Debate Magazine

Keep on Dancing.....

Posted on the 02 September 2011 by Mikeb302000
cross posted from
If I need a 'tie in' to the usual topics covered here, let it be that gender and sexual orientation are one of the two most frequent pretexts for hate crimes of violence, including gun violence.
I have a guilty pleasure.  I watch Dancing with the Stars.  It started as a friendly betting pool at the office every week where a friend of mine works.  Now we watch it together every Monday and Tuesday night when it is on, and discuss how we think the voting will go, with an eye towards who will win the office pool that week. 
The prize? A candy bar, or some similar trivial food or beverage item. 
And bragging rights, such as they are, which isn't much. It is a good natured fun thing to do, a friendly rivalry, not serious gambling, obviously.  So in that context, there is a very laid back sort of anticipation for each season's announcement of the cast for dancing with the stars.
I use the word 'stars' advisedly, because there are some people who are little known outside of a very narrow demographic, people who when they are announced receive the reaction of "WHO? Who the heck is THAT?".  This is so much the case, that with each season I wonder anew if they have finally scraped the bottom of the celebrity and pseudo-celebrity barrel.
But Chaz Bono, formerly Chastity Bono was a name that I did recognize.  I'm not convinced being the offspring of someone famous is a valid basis for claiming celebrity status rather than doing something famous in your own right.  But as the child of Cher and Sonny Bono, as a little kid, Chastity did appear on national television, beginning at an early age (here, around age 3):
and has appeared from time to time on television and radio since, and has written a book, appeared in a documentary, and has worked as a spokesperson for the Human Rights Campaign. 

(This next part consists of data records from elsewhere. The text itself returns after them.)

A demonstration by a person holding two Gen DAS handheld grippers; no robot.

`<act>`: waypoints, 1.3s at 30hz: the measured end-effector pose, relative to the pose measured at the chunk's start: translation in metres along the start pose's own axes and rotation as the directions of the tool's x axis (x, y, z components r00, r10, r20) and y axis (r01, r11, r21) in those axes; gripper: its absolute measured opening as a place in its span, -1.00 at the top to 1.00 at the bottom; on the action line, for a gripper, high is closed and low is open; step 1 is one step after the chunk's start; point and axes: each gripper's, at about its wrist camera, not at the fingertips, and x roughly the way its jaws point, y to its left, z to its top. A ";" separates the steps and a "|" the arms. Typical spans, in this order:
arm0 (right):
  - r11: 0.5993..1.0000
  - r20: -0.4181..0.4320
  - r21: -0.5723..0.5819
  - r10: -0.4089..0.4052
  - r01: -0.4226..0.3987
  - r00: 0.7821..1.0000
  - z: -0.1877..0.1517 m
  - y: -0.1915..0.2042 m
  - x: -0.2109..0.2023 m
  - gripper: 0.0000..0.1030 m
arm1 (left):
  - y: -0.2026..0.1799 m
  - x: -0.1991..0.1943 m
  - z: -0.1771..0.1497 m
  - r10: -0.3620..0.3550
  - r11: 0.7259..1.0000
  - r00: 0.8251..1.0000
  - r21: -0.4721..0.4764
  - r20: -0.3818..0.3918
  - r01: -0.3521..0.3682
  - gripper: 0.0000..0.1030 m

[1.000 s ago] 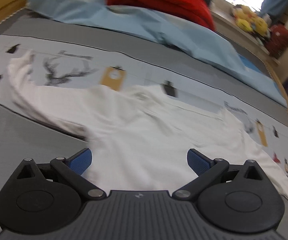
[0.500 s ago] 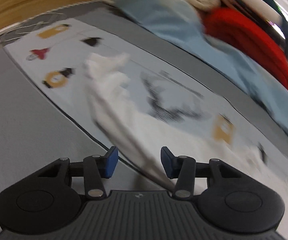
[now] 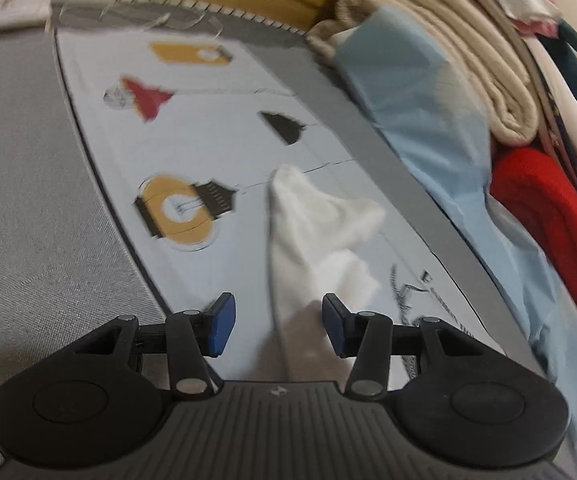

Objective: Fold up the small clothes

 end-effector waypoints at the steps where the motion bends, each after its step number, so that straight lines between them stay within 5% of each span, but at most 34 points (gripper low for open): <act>1: 1.000 -0.009 -0.008 -0.002 0.002 1.000 -0.001 -0.002 0.000 0.28 | 0.006 0.005 0.003 -0.023 1.000 1.000 -0.012 -0.010 0.023 -0.04; 8: 1.000 -0.038 -0.025 -0.020 0.019 0.999 -0.005 -0.008 0.005 0.29 | -0.001 0.017 0.010 -0.100 0.995 0.995 -0.028 -0.025 0.099 -0.20; 11: 0.999 -0.048 -0.033 -0.018 0.016 0.999 -0.007 -0.005 0.008 0.28 | -0.015 0.024 0.009 -0.052 0.998 0.998 0.039 -0.039 0.053 -0.14; 12: 0.999 -0.049 -0.039 -0.017 0.015 0.999 -0.007 -0.003 0.009 0.28 | -0.019 0.025 0.008 -0.015 0.997 0.999 0.072 -0.037 0.018 0.22; 13: 0.999 -0.050 -0.045 -0.018 0.016 0.999 -0.008 -0.001 0.009 0.29 | -0.021 0.023 0.008 0.046 0.994 0.998 0.105 -0.032 -0.042 0.83; 14: 0.999 -0.051 -0.049 -0.018 0.016 0.999 -0.008 0.000 0.009 0.29 | -0.020 0.020 0.009 0.104 0.988 0.994 0.117 -0.032 -0.100 0.89; 20: 1.000 -0.040 -0.020 0.005 -0.006 0.999 -0.001 0.004 0.005 0.29 | 0.025 -0.031 -0.011 0.206 0.966 0.975 -0.140 -0.082 -0.216 0.90; 24: 1.000 -0.024 -0.008 0.030 -0.030 0.999 0.005 0.011 0.000 0.29 | 0.049 -0.066 -0.030 0.198 0.930 0.965 -0.278 -0.170 -0.240 0.87; 27: 0.999 -0.023 0.000 0.052 -0.052 0.998 0.006 0.015 -0.002 0.29 | 0.071 -0.080 -0.031 0.188 0.913 0.969 -0.334 -0.163 -0.234 0.73; 35: 0.999 -0.030 0.004 0.044 -0.044 0.999 0.006 0.016 -0.001 0.29 | 0.097 -0.052 -0.001 0.047 0.975 0.999 -0.215 -0.023 -0.051 0.68; 38: 0.999 -0.032 0.002 0.034 -0.034 0.999 0.004 0.015 0.000 0.29 | 0.101 -0.050 0.001 0.062 0.987 0.998 -0.148 -0.007 -0.062 0.89; 39: 1.000 -0.035 0.002 0.030 -0.030 0.999 0.003 0.014 0.001 0.29 | 0.101 -0.057 0.003 0.126 0.985 0.991 -0.122 0.040 -0.120 0.94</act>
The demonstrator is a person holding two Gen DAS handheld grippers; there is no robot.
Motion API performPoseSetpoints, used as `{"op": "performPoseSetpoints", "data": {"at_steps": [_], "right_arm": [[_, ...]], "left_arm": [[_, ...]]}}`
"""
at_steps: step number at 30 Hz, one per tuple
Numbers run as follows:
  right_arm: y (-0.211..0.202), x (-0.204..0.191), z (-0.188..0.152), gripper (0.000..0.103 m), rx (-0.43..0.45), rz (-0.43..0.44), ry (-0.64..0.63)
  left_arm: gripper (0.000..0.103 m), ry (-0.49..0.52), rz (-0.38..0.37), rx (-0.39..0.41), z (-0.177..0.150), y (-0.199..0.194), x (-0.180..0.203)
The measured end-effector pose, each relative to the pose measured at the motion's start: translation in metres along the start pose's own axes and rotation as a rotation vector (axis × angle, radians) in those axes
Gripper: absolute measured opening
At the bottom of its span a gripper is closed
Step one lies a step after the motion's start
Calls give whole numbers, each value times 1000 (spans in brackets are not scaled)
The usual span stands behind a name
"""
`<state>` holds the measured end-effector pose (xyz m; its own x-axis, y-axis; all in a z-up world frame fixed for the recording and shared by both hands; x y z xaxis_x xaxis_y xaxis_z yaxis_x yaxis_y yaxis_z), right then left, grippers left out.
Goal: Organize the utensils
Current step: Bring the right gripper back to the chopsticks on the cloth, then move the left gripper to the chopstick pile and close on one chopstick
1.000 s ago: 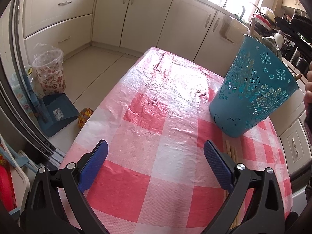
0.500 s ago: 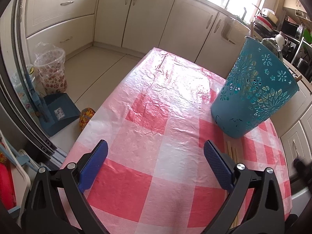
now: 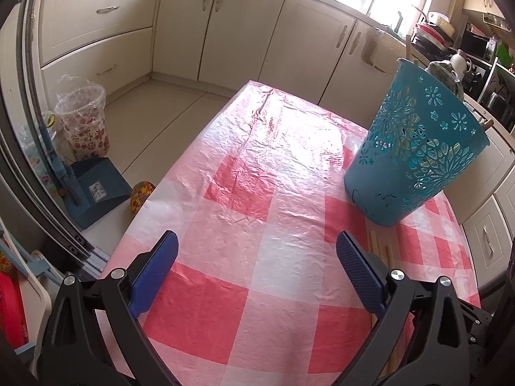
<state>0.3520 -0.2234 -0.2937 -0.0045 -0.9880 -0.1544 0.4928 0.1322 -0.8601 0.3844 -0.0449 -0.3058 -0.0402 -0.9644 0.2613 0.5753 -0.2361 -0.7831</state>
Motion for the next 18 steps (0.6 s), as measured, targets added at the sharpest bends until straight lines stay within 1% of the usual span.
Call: {"op": "performPoseSetpoints", "data": {"at_steps": [3,6,10,12,14,18], "right_arm": [[-5,6,-6,8,-12,-11,-25],[-17,28,-26,8,-12,-28,-22],[-35,64,-47,7,11,-31,55],[-40,76,-53,7,29,-7,104],[-40,81,-54,7,45,30,151],[-42,82,-52,7,64,33,165]], "left_arm": [[95,1,2,1,0,0,0],[95,4,7,2,0,0,-1],[95,24,28,-4,-1,0,2],[95,49,46,-10,-2,1,6],[95,84,75,-18,-4,3,12],[95,148,121,-12,-8,0,22]]}}
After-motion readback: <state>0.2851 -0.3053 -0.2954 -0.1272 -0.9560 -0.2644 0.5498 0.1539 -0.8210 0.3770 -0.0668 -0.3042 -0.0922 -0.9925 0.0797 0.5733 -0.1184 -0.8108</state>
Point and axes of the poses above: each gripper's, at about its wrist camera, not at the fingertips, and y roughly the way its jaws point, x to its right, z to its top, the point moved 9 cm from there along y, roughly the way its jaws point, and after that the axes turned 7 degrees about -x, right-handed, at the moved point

And here, as an adult, left as Chaz, right as Chastity:

which at least seems to me to be more 'celebrity' than Bristol Palin from last season, whose sole claim to fame has been to get pregnant as a teen out of wedlock, like her mom, and to have a famous parent in politics.

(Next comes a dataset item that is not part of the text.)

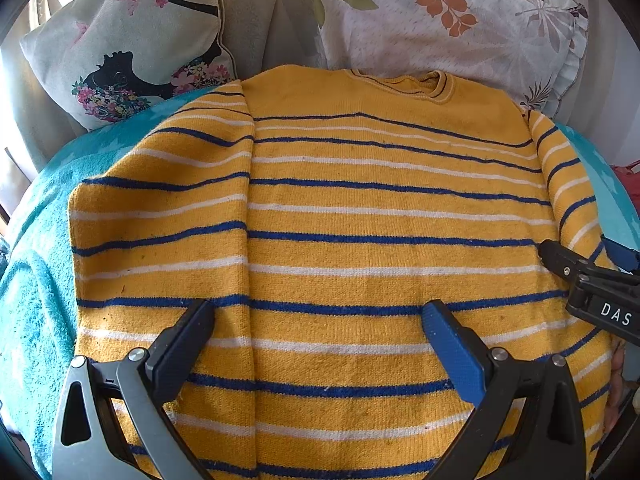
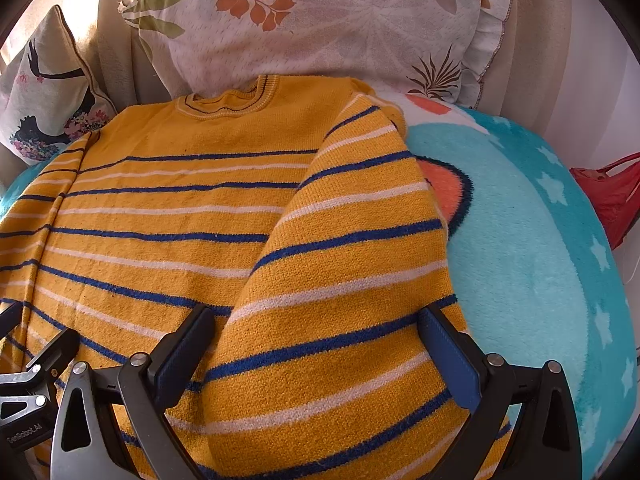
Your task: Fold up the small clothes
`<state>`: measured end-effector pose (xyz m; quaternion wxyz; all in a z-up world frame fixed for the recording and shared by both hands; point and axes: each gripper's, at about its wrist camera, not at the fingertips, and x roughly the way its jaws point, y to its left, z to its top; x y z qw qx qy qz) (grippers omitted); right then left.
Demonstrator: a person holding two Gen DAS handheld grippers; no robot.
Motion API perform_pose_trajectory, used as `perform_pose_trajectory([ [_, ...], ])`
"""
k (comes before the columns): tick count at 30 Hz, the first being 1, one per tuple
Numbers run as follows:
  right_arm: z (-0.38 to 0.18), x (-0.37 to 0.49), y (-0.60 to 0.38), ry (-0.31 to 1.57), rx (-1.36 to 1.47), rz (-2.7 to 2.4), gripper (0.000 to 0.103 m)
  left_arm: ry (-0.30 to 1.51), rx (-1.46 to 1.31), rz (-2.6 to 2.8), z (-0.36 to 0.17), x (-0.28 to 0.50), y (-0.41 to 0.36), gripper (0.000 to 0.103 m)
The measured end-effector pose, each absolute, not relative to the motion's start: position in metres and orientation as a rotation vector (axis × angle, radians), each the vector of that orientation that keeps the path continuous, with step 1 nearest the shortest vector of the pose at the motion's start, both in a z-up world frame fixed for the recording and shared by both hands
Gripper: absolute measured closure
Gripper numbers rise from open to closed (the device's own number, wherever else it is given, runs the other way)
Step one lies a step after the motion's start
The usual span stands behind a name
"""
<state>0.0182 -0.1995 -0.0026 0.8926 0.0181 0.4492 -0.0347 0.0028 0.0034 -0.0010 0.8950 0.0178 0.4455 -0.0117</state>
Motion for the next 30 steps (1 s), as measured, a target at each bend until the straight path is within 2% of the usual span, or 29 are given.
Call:
perform_pose_trajectory([
  [4,-0.002,0.018,-0.2,0.932,0.037,-0.071,0.0,0.93,-0.048,-0.038,0.016,-0.013,0.027,0.005],
  [9,-0.003,0.019,-0.198,0.934,0.032,-0.074,0.0,0.855,-0.091,0.013,0.049,-0.035,0.08,0.005],
  [15,-0.003,0.019,-0.198,0.933,0.031,-0.074,0.0,0.912,-0.064,0.082,0.034,-0.029,0.115,0.005],
  [18,-0.003,0.02,-0.198,0.934,0.029,-0.074,0.0,0.915,-0.091,0.01,0.031,-0.034,0.11,0.005],
  [25,-0.004,0.019,-0.2,0.934,0.025,-0.074,0.0,0.895,0.045,-0.053,0.029,-0.032,0.069,0.006],
  [28,-0.004,0.019,-0.2,0.934,0.025,-0.073,0.0,0.93,0.081,-0.06,0.019,-0.027,0.059,0.015],
  [30,-0.004,0.019,-0.2,0.934,0.025,-0.073,0.0,0.95,0.094,-0.048,0.014,-0.025,0.057,0.016],
])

The addition of Chaz Bono has actually eclipsed the inclusion of the second gay man on DWTS, the flamboyant author, actor, equestrian (yes, equestrian) Carson Kressley from Queer Eye for the Straight Guy.  It has largely passed beneath the radar in light of the controversy over including Chaz Bono, who as Chastity Bono was openly lesbian, that DWTS actually rendered a policy decision on same sex couples dancing.  Because some of the professional dancers/ teacher partners HAVE spoken out that they were willing to dance with someone of the same gender.
Now personally, what would excite me would be if they could get comedian Stephen Colbert on for a season, because for all of his clowning around, he has occasionally demonstrated a very real ability to dance.  And he would be capable of being both funny and charming, which is largely along with sexy costumes and personality very much what the show works on to involve the viewers, not just the dancing.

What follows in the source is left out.